IOS-XE RESTCONF list element operations
In this blog post, we will cover RESTCONF on IOS-XE, exploring supported HTTP methods and endpoint paths, along with example JSON payloads and the corresponding CLI configuration results. Understanding which combination of HTTP methods and endpoints paths are supported, as well as the appropriate JSON payloads, can be challenging. We can use the structure of the YANG model to get insights on how we can interact with each endpoint in the model.
The following error messages are commonly seen for unsupported combinations:
- Unknown element
- POST on list must be on list element
- Method Not Allowed
- Resource already exist
- Operation not allowed
A lot of the configuration that we provision through the RESTCONF API are dealing with lists (corresponding to YANG lists and leaf-lists) and list elements (corresponding to YANG leafs and containers). To find the correct API endpoint path we need to identify which of these variations we are dealing with.

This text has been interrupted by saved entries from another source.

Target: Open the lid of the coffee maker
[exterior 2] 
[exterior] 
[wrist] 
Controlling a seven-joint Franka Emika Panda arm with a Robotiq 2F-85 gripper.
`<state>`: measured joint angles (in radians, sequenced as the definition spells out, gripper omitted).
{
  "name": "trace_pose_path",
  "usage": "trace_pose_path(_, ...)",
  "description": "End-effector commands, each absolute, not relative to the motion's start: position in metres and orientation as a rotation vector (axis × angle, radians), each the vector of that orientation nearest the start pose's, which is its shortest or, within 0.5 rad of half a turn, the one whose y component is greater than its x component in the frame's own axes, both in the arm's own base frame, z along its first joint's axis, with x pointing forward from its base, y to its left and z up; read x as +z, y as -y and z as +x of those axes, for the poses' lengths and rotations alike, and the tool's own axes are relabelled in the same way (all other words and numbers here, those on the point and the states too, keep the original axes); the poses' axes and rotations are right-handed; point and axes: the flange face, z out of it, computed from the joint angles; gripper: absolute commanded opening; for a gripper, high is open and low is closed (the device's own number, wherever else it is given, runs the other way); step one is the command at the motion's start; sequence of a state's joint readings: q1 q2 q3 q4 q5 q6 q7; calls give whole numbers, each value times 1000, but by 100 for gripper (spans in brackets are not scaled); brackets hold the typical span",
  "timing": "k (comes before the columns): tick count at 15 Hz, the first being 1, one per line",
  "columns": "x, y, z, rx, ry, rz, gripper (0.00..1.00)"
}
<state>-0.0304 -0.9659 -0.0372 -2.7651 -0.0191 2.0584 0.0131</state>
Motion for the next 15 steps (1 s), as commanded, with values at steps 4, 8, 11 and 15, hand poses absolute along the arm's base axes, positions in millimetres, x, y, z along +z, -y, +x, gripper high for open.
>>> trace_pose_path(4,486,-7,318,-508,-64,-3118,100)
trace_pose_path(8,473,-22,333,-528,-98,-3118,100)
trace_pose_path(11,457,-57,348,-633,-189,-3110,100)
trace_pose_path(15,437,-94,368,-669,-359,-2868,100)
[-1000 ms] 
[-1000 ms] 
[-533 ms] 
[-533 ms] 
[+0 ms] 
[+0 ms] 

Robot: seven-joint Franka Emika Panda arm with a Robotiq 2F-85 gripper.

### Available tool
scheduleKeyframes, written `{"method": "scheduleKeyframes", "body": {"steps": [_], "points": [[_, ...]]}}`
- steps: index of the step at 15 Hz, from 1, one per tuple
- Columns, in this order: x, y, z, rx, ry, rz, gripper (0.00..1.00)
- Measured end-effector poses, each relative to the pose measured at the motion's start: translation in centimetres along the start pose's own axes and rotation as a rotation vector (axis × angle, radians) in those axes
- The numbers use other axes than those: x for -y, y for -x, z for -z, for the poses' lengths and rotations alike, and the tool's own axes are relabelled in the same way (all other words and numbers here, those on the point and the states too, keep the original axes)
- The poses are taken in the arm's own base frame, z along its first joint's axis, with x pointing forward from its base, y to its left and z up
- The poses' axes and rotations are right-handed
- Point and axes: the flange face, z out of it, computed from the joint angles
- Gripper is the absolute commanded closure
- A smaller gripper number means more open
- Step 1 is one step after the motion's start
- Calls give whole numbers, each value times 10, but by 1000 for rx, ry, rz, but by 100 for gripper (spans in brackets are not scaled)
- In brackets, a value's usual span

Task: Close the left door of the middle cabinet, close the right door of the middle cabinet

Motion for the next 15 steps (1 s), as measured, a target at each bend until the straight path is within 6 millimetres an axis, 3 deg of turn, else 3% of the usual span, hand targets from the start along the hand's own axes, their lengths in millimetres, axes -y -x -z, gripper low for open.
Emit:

Examples of what a list may represent:
- GigabitEthernet interfaces
- Access-list entries
- VRFs
Examples of what a list element may represent:
- One GigabitEthernet interface
- One access-list
- One VRF
Let's recap the basic HTTP methods that may be used to interact with device configuration via RESTCONF according to RFC 8040 section 4:
- GET: Retrieve existing configuration
- POST: Create new configuration
- PATCH: Merge configuration
- PUT: Replace existing configuration
- DELETE: Remove configuration
The examples below provides valid ways of configuring the Loopback9 interface on an IOS-XE router using the native YANG model.
The following "pyang -f tree" snippet shows the YANG model we will be using to construct the API endpoints and payload.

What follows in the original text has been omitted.